▸ What to produce
Take the listing below and print exactly the lines starting at the line containing "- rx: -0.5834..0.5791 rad" and ending at the line containing "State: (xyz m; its", both ends included, and no others.

▸ Supplied information
══════════════════════════════

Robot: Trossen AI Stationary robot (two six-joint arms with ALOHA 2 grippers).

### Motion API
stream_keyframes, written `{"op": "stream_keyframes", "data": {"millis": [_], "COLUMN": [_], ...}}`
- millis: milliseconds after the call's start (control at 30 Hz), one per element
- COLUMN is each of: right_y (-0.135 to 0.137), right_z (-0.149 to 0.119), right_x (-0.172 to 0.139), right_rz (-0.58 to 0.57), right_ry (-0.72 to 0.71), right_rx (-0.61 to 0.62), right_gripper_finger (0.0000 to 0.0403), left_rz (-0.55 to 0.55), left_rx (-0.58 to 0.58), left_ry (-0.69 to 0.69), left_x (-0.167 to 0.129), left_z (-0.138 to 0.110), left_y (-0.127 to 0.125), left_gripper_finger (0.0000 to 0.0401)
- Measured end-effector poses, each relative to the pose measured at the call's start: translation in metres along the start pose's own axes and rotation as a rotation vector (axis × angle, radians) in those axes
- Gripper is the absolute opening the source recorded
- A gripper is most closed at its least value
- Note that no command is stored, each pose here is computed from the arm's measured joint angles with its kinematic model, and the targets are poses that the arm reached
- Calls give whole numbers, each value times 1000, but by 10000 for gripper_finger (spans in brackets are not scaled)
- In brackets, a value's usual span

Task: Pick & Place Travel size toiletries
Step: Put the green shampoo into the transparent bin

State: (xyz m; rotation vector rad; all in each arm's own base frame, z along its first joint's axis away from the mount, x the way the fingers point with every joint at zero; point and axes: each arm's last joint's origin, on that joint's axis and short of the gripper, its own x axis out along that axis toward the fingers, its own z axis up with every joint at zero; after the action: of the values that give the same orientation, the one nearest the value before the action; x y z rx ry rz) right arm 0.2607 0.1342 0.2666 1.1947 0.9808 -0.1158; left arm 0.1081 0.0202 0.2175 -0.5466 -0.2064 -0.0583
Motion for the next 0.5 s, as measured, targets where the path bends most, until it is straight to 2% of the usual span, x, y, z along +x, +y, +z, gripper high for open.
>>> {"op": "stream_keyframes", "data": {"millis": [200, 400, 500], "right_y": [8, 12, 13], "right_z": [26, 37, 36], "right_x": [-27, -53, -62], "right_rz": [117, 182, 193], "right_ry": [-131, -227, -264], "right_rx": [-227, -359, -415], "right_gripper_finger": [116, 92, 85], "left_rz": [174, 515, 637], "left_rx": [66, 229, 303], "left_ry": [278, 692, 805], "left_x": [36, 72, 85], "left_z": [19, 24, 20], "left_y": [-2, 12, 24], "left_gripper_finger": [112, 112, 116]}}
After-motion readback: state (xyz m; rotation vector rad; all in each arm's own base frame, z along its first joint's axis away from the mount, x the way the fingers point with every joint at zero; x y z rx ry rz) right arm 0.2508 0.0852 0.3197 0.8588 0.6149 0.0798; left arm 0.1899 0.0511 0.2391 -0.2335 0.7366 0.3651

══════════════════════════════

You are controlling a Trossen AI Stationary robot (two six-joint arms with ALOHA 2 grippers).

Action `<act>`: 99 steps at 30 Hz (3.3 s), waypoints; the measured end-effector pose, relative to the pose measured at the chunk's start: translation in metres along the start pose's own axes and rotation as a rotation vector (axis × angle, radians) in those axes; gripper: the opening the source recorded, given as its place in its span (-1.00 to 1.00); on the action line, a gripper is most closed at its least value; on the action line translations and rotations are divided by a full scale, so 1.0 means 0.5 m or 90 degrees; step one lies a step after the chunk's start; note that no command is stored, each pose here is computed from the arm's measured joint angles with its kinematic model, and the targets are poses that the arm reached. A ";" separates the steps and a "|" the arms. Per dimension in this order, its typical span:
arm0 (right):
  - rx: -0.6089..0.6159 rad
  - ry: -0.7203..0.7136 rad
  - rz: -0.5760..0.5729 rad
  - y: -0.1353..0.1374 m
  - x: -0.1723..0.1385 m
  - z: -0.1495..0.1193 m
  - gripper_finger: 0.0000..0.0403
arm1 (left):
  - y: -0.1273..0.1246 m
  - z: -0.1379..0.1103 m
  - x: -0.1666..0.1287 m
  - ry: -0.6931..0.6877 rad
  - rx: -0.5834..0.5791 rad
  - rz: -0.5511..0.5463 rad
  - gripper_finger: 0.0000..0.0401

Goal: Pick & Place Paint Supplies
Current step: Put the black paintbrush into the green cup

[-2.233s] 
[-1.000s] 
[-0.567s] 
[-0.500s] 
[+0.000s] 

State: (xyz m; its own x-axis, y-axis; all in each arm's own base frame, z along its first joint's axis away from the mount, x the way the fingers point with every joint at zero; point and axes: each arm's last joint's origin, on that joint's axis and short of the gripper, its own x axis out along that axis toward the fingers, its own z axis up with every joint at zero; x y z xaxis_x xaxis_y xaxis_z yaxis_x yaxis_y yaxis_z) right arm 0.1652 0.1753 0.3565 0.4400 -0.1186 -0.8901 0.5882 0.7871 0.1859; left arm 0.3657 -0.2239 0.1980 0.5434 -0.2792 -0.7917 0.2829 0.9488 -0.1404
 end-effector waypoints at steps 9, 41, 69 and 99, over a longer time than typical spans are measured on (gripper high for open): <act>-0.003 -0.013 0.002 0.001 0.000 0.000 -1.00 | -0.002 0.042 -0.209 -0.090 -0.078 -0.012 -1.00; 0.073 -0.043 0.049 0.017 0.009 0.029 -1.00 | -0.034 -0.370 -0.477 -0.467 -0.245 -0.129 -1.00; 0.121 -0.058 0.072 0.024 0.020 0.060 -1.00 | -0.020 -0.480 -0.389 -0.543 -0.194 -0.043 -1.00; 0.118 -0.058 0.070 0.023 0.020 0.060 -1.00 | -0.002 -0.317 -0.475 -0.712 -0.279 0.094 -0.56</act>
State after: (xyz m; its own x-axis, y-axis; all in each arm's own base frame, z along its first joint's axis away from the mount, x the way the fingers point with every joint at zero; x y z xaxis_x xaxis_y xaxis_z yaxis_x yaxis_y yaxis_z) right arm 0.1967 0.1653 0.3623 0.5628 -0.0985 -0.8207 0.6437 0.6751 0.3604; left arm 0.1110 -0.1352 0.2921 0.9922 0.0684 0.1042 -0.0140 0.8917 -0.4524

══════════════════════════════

▸ Exercise output
  - rx: -0.5834..0.5791 rad
  - rz: -0.5511..0.5463 rad
  - gripper_finger: 0.0000..0.0401

Goal: Pick & Place Paint Supplies
Current step: Put the black paintbrush into the green cup

[-2.233s] 
[-1.000s] 
[-0.567s] 
[-0.500s] 
[+0.000s] 

State: (xyz m; its own x-axis, y-axis; all in each arm's own base frame, z along its first joint's axis away from the mount, x the way the fingers point with every joint at zero; point and axes: each arm's last joint's origin, on that joint's axis and short of the gripper, its own x axis out along that axis toward the fingers, its own z axis up with every joint at zero; x y z xaxis_x xaxis_y xaxis_z yaxis_x yaxis_y yaxis_z) right arm 0.1652 0.1753 0.3565 0.4400 -0.1186 -0.8901 0.5882 0.7871 0.1859; left arm 0.3657 -0.2239 0.1980 0.5434 -0.2792 -0.7917 0.2829 0.9488 -0.1404

No further output is needed.